To do: Copy each line below exactly as it appears. Pictures are to be omitted.

(Available data)

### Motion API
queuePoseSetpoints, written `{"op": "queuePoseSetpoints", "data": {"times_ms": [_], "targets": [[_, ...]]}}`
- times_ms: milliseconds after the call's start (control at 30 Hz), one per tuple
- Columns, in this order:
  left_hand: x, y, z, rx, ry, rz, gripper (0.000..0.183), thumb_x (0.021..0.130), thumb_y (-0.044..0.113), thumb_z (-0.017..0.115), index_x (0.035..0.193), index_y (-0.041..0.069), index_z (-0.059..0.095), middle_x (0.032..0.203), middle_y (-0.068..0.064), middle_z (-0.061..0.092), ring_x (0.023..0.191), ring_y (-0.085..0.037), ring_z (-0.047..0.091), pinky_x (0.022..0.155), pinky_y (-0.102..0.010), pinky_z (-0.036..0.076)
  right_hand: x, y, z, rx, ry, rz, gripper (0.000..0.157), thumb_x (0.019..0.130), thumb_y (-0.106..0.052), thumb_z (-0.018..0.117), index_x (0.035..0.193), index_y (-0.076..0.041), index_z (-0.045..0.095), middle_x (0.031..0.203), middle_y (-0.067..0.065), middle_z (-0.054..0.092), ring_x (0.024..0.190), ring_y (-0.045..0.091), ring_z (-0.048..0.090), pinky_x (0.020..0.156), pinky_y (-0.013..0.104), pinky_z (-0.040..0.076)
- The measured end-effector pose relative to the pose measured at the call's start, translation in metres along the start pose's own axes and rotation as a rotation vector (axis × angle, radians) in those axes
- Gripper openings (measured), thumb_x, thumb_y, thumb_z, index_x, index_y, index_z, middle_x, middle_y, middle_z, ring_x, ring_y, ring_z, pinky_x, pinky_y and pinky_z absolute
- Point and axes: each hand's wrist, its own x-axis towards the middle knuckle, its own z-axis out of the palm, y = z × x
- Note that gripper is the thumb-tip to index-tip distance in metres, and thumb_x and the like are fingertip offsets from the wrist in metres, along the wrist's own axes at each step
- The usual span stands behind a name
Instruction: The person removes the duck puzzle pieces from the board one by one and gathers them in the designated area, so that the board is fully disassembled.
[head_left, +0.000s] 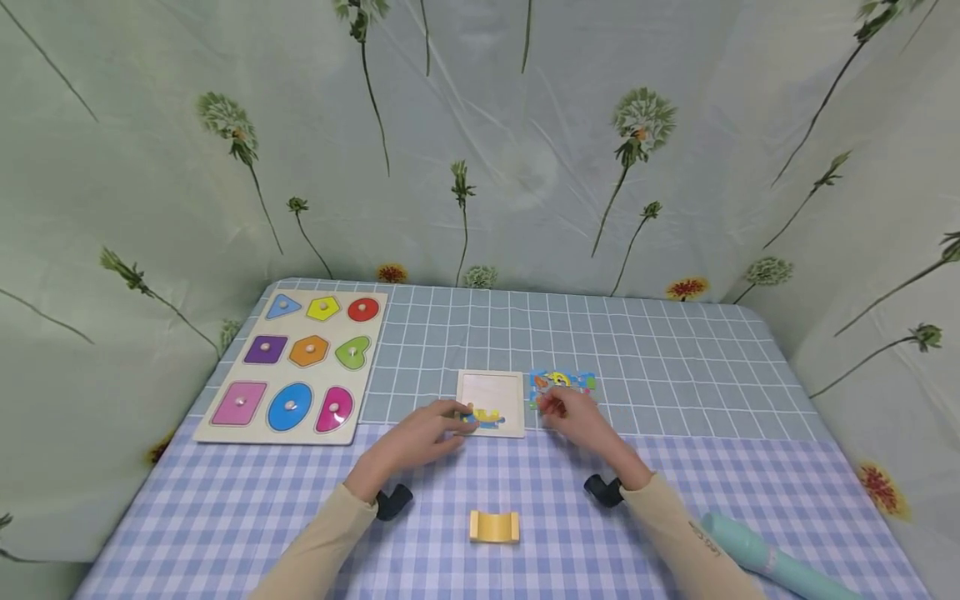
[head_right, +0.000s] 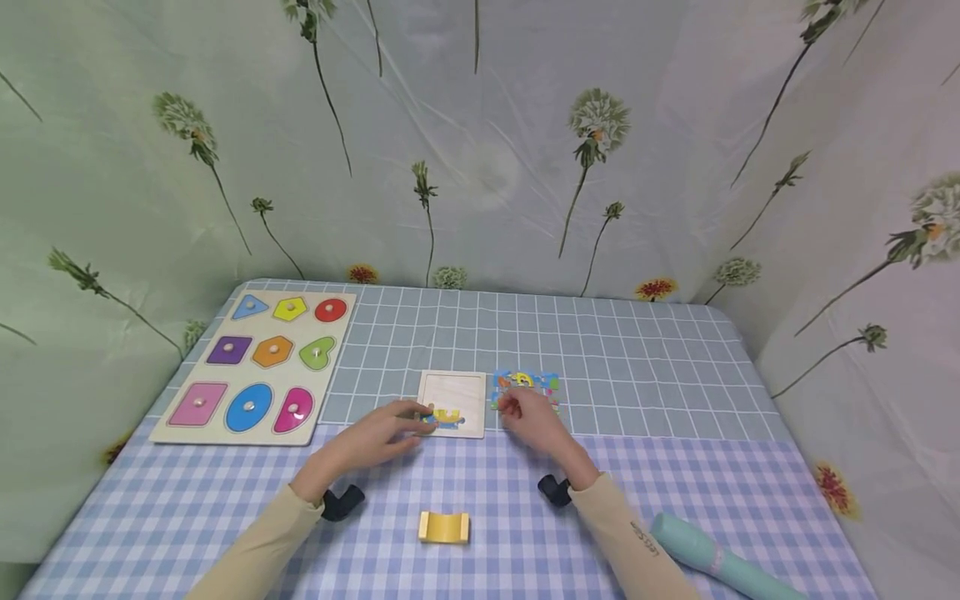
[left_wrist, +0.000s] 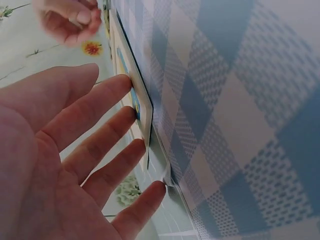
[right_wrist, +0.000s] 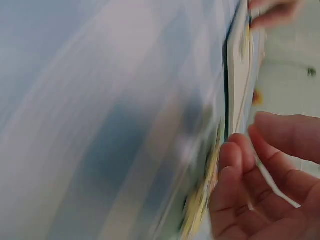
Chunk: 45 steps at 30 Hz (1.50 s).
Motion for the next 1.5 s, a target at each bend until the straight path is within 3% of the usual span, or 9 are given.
{"op": "queuePoseSetpoints", "data": {"times_ms": [133, 300, 433, 567, 667, 833, 1000, 1167, 1500], "targets": [[0.000, 0.000, 0.001, 0.014, -0.008, 0.008, 0.029, 0.094, 0.021, 0.062, 0.120, 0.010, 0.068, 0.129, -0.008, 0.054, 0.118, -0.026, 0.051, 0.097, -0.042, 0.043, 0.013, -0.016, 0.020, 0.025, -0.047, -0.096, 0.017, 0.080, 0.009, 0.062, 0.097, 0.003, 0.063, 0.089, 0.009, 0.062, 0.077, 0.017, 0.056, 0.069, 0.028, 0.048], [-0.001, 0.001, 0.000, 0.019, -0.006, 0.020, 0.029, 0.094, 0.021, 0.062, 0.120, 0.009, 0.068, 0.128, -0.008, 0.055, 0.117, -0.026, 0.052, 0.095, -0.042, 0.044, 0.023, -0.035, 0.037, -0.034, -0.098, -0.101, 0.023, 0.081, 0.006, 0.061, 0.104, 0.003, 0.065, 0.092, 0.007, 0.058, 0.078, 0.017, 0.052, 0.070, 0.029, 0.045], [0.000, 0.003, -0.001, 0.022, -0.006, 0.015, 0.028, 0.094, 0.020, 0.062, 0.119, 0.009, 0.069, 0.127, -0.008, 0.056, 0.115, -0.026, 0.053, 0.094, -0.043, 0.044, 0.029, -0.040, 0.046, -0.061, -0.096, -0.064, 0.019, 0.080, 0.006, 0.063, 0.098, 0.001, 0.066, 0.083, 0.003, 0.052, 0.073, 0.015, 0.046, 0.065, 0.028, 0.041], [0.002, 0.004, -0.001, 0.034, -0.011, -0.015, 0.027, 0.093, 0.021, 0.063, 0.116, 0.009, 0.071, 0.125, -0.007, 0.057, 0.113, -0.025, 0.053, 0.093, -0.042, 0.045, 0.033, -0.038, 0.048, -0.003, -0.057, -0.077, 0.019, 0.076, 0.011, 0.062, 0.089, -0.002, 0.064, 0.078, 0.001, 0.049, 0.071, 0.014, 0.045, 0.064, 0.026, 0.041], [0.002, 0.004, -0.001, 0.036, -0.018, -0.032, 0.027, 0.093, 0.022, 0.063, 0.116, 0.009, 0.071, 0.124, -0.007, 0.057, 0.111, -0.024, 0.054, 0.092, -0.041, 0.046, 0.032, -0.034, 0.044, 0.078, -0.051, -0.086, 0.019, 0.075, 0.012, 0.060, 0.087, -0.003, 0.063, 0.079, 0.003, 0.054, 0.071, 0.013, 0.049, 0.064, 0.026, 0.043], [0.003, 0.004, -0.001, 0.036, -0.020, -0.035, 0.028, 0.093, 0.022, 0.063, 0.116, 0.009, 0.070, 0.123, -0.006, 0.058, 0.111, -0.023, 0.054, 0.091, -0.041, 0.046, 0.023, -0.025, 0.025, 0.157, -0.031, -0.010, 0.016, 0.077, 0.010, 0.060, 0.089, 0.000, 0.063, 0.081, 0.005, 0.058, 0.072, 0.015, 0.052, 0.065, 0.027, 0.044], [0.002, 0.004, -0.002, 0.030, -0.013, -0.031, 0.026, 0.093, 0.021, 0.063, 0.114, 0.008, 0.071, 0.122, -0.007, 0.058, 0.110, -0.023, 0.054, 0.091, -0.041, 0.046, 0.011, -0.009, 0.004, 0.135, 0.016, 0.086, 0.016, 0.075, 0.009, 0.062, 0.089, 0.001, 0.064, 0.081, 0.005, 0.061, 0.072, 0.015, 0.052, 0.065, 0.026, 0.044], [0.002, 0.005, -0.003, 0.021, -0.008, -0.027, 0.025, 0.093, 0.020, 0.064, 0.112, 0.007, 0.072, 0.120, -0.008, 0.059, 0.108, -0.024, 0.055, 0.090, -0.041, 0.047, -0.002, 0.005, -0.015, 0.109, 0.010, 0.164, 0.014, 0.076, 0.008, 0.063, 0.088, 0.001, 0.064, 0.080, 0.004, 0.059, 0.071, 0.016, 0.051, 0.064, 0.028, 0.043], [0.003, 0.005, -0.003, 0.005, -0.005, -0.023, 0.025, 0.092, 0.017, 0.064, 0.113, 0.005, 0.071, 0.120, -0.010, 0.058, 0.108, -0.025, 0.054, 0.089, -0.043, 0.047, -0.011, 0.016, -0.026, 0.048, -0.049, 0.130, 0.014, 0.073, 0.009, 0.064, 0.082, -0.001, 0.063, 0.074, 0.002, 0.055, 0.068, 0.016, 0.050, 0.062, 0.028, 0.042]]}}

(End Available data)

Exercise solution:
### Motion API
queuePoseSetpoints, written `{"op": "queuePoseSetpoints", "data": {"times_ms": [_], "targets": [[_, ...]]}}`
- times_ms: milliseconds after the call's start (control at 30 Hz), one per tuple
- Columns, in this order:
  left_hand: x, y, z, rx, ry, rz, gripper (0.000..0.183), thumb_x (0.021..0.130), thumb_y (-0.044..0.113), thumb_z (-0.017..0.115), index_x (0.035..0.193), index_y (-0.041..0.069), index_z (-0.059..0.095), middle_x (0.032..0.203), middle_y (-0.068..0.064), middle_z (-0.061..0.092), ring_x (0.023..0.191), ring_y (-0.085..0.037), ring_z (-0.047..0.091), pinky_x (0.022..0.155), pinky_y (-0.102..0.010), pinky_z (-0.036..0.076)
  right_hand: x, y, z, rx, ry, rz, gripper (0.000..0.157), thumb_x (0.019..0.130), thumb_y (-0.106..0.052), thumb_z (-0.018..0.117), index_x (0.035..0.193), index_y (-0.076..0.041), index_z (-0.045..0.095), middle_x (0.031..0.203), middle_y (-0.067..0.065), middle_z (-0.054..0.092), ring_x (0.024..0.190), ring_y (-0.045..0.091), ring_z (-0.048..0.090), pinky_x (0.020..0.156), pinky_y (-0.013..0.104), pinky_z (-0.040..0.076)
- The measured end-effector pose relative to the pose measured at the call's start, translation in metres along the start pose's own axes and rotation as a rotation vector (axis × angle, radians) in those axes
- Gripper openings (measured), thumb_x, thumb_y, thumb_z, index_x, index_y, index_z, middle_x, middle_y, middle_z, ring_x, ring_y, ring_z, pinky_x, pinky_y and pinky_z absolute
- Point and axes: each hand's wrist, its own x-axis towards the middle knuckle, its own z-axis out of the palm, y = z × x
- Note that gripper is the thumb-tip to index-tip distance in metres, and thumb_x and the like are fingertip offsets from the wrist in metres, along the wrist's own axes at each step
- The usual span stands behind a name
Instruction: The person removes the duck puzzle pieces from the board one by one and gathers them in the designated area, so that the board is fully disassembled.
[head_left, +0.000s] 
[head_right, +0.000s] 
[left_wrist, +0.000s] 
[right_wrist, +0.000s] 
Chunk: 45 steps at 30 Hz (1.50 s).
Motion for the next 1.5 s, a target at each bend until the straight path is within 3% of the usual span, or 9 are given.
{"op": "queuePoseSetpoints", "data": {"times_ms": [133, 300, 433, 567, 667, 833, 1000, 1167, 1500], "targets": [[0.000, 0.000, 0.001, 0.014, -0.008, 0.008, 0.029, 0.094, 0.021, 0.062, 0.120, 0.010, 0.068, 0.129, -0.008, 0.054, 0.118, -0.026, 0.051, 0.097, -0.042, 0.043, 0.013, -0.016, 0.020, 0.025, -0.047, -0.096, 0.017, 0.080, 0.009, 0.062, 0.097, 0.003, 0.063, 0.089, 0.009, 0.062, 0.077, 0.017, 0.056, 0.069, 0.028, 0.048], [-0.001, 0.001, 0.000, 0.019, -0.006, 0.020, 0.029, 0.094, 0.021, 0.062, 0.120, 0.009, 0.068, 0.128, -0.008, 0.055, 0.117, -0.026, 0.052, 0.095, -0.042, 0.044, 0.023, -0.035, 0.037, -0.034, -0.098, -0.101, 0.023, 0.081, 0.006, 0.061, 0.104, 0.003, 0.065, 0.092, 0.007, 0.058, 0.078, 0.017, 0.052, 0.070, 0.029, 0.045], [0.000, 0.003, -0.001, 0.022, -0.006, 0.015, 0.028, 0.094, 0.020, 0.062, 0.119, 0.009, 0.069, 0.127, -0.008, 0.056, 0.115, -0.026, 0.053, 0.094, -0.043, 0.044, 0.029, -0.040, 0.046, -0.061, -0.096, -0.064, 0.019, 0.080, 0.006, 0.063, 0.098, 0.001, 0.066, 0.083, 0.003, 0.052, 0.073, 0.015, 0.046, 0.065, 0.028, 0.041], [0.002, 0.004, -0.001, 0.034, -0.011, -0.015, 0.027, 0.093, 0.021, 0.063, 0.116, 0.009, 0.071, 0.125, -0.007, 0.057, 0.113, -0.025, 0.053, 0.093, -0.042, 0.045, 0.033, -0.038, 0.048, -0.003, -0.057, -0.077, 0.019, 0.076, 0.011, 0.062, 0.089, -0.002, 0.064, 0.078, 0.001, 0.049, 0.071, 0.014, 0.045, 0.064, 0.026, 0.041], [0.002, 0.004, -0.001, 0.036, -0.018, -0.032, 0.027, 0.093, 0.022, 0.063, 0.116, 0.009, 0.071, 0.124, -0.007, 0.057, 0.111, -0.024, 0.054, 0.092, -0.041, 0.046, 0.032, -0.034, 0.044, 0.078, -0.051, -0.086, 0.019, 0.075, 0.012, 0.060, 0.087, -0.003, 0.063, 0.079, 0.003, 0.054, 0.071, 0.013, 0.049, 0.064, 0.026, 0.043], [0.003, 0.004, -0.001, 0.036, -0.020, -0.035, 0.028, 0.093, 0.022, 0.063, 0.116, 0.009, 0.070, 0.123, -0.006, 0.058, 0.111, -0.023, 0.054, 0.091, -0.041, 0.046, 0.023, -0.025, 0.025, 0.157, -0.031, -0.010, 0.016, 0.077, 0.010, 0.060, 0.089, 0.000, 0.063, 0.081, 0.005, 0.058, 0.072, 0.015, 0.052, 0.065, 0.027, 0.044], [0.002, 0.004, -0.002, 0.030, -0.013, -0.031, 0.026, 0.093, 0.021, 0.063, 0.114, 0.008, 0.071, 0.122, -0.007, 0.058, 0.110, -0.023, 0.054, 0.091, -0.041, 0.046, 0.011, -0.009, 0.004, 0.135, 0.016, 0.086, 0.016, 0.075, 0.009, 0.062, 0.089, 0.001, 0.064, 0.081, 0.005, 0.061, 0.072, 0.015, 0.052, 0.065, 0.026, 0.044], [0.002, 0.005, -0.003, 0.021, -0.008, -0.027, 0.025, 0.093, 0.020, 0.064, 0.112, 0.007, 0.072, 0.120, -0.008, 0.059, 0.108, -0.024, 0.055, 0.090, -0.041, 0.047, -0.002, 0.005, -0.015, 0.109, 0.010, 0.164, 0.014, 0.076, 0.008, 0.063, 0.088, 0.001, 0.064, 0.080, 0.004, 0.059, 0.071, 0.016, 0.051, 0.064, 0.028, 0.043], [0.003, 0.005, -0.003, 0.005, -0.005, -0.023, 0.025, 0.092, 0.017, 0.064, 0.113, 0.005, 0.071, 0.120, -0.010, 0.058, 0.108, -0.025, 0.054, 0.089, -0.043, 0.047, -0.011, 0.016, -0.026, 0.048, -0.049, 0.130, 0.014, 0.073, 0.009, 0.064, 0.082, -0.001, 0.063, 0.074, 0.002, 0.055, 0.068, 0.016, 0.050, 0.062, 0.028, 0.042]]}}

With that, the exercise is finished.